La maggior parte delle fonti antiche è concorde nell’affermare che Roma fu fondata verso la metà dell’VIII secolo a.C. da Romolo, discendente della dinastia dei re di Alba Longa 1. Secondo la tradizione, Rea Silvia, figlia di Numitore, legittimo re di Alba ma spodestato dal fratello Amulio, si sarebbe unita con il dio Marte e avrebbe dato alla luce due gemelli, Romolo e Remo. Amulio, temendo che un giorno la discendenza di Numitore lo avrebbe spodestato dal trono, avrebbe ordinato alle sue guardie di abbandonare i due gemelli appena nati sulle sponde del Tevere. I gemelli, tuttavia, sarebbero sopravvissuti grazie all’intervento di una lupa, e dopo essere stati allevati da un pastore di nome Faustolo avrebbero infine aiutato il nonno Numitore a tornare sul trono uccidendo Amulio. Fatto ciò, essi avrebbero quindi fondato una nuova città - Roma, appunto - nei luoghi in cui avevano trascorso la loro infanzia.

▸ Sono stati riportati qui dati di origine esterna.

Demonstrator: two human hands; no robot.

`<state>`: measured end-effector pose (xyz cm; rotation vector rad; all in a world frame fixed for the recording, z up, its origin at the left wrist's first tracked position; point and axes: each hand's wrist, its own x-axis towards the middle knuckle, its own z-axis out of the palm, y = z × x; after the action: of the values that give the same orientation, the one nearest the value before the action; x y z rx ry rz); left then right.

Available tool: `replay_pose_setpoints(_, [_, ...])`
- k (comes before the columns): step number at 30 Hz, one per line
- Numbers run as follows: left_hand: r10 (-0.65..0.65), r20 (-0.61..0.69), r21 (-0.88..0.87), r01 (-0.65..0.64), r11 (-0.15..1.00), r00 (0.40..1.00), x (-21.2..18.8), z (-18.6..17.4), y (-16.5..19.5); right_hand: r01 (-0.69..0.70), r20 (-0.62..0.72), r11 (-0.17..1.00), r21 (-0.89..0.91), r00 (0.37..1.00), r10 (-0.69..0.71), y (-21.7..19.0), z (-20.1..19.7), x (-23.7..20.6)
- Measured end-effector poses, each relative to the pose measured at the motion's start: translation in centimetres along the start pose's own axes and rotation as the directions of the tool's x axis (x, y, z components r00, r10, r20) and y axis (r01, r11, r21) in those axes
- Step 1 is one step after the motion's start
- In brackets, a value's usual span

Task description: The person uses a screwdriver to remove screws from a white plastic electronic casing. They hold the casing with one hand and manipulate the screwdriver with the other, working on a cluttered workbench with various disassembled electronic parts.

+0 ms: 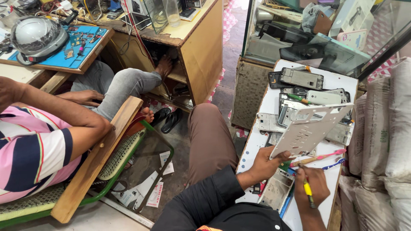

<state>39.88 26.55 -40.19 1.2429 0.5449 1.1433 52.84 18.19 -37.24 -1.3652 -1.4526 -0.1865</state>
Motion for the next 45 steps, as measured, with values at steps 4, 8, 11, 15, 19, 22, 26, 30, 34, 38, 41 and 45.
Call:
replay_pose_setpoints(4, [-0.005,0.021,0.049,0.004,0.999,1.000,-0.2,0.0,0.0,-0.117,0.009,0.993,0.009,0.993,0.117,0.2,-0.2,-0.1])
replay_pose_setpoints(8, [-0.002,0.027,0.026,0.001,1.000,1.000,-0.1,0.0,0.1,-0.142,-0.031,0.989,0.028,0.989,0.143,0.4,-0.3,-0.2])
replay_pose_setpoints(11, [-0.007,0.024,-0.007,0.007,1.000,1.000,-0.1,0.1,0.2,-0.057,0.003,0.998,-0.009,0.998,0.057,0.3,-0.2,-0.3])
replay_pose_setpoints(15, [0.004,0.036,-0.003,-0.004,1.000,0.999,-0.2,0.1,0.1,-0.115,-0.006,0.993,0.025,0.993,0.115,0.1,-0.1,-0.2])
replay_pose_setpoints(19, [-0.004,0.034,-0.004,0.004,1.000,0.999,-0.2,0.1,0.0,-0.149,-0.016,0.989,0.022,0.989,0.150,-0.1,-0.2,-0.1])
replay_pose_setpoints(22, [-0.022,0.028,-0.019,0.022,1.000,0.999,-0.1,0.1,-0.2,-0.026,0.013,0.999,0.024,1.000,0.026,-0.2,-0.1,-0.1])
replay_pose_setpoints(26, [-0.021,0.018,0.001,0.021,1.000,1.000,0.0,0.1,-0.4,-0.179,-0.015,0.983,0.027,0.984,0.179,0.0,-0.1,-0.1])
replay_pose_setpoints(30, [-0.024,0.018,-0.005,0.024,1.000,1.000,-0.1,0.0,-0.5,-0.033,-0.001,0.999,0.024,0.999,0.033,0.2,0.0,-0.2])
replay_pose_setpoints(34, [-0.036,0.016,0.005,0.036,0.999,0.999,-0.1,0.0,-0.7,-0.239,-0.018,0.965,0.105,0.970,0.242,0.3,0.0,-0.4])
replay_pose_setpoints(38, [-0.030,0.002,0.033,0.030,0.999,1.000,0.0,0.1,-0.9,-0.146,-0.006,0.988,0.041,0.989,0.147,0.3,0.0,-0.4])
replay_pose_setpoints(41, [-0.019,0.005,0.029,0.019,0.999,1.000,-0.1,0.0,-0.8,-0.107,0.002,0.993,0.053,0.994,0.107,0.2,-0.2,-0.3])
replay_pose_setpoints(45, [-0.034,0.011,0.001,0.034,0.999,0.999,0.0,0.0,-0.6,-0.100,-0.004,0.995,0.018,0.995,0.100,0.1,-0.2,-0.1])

Videolezione "Le cause della Prima Guerra Mondiale" (partirà tra 13 secondi)

La leggenda della fondazione, i cui elementi essenziali si svilupparono già durante l’età medio-repubblicana (III-II secolo a.C.), si arricchì poi di ulteriori particolari in epoca augustea (fine I secolo a.C.), quando storici, antiquari e poeti contribuirono a nobilitare in modo significativo le origini della città ormai padrone di quasi tutto il mondo abitato. In quest’epoca venne in particolare rafforzato il legame tra Romolo e l’eroe troiano Enea. Questi, sfuggito alla distruzione di Troia con alcuni compagni, sarebbe giunto in Italia dopo un lungo peregrinare e avrebbe fondato la città di Lavinio. Il figlio di Enea, Ascanio, avrebbe a sua volta fondato la città di Alba Longa, dando vita alla dinastia da cui sarebbe nato infine lo stesso Romolo. Fino al XVIII secolo gli studiosi di antichità romane attribuirono alla leggenda (o almeno ad alcune delle sue parti) un importante valore storico. Tuttavia, a partire dal XIX e soprattutto dal XX secolo, lo sviluppo di una scienza antichistica più critica e la conduzione di diverse campagne di scavo nell’area del Palatino, del Foro e del Campidoglio hanno permesso di tracciare con più precisione i confini tra mito e storia e di delineare in modo più sicuro (ma certamente non definitivo) l’evoluzione di Roma arcaica da centro proto-urbano a vera e propria comunità cittadina.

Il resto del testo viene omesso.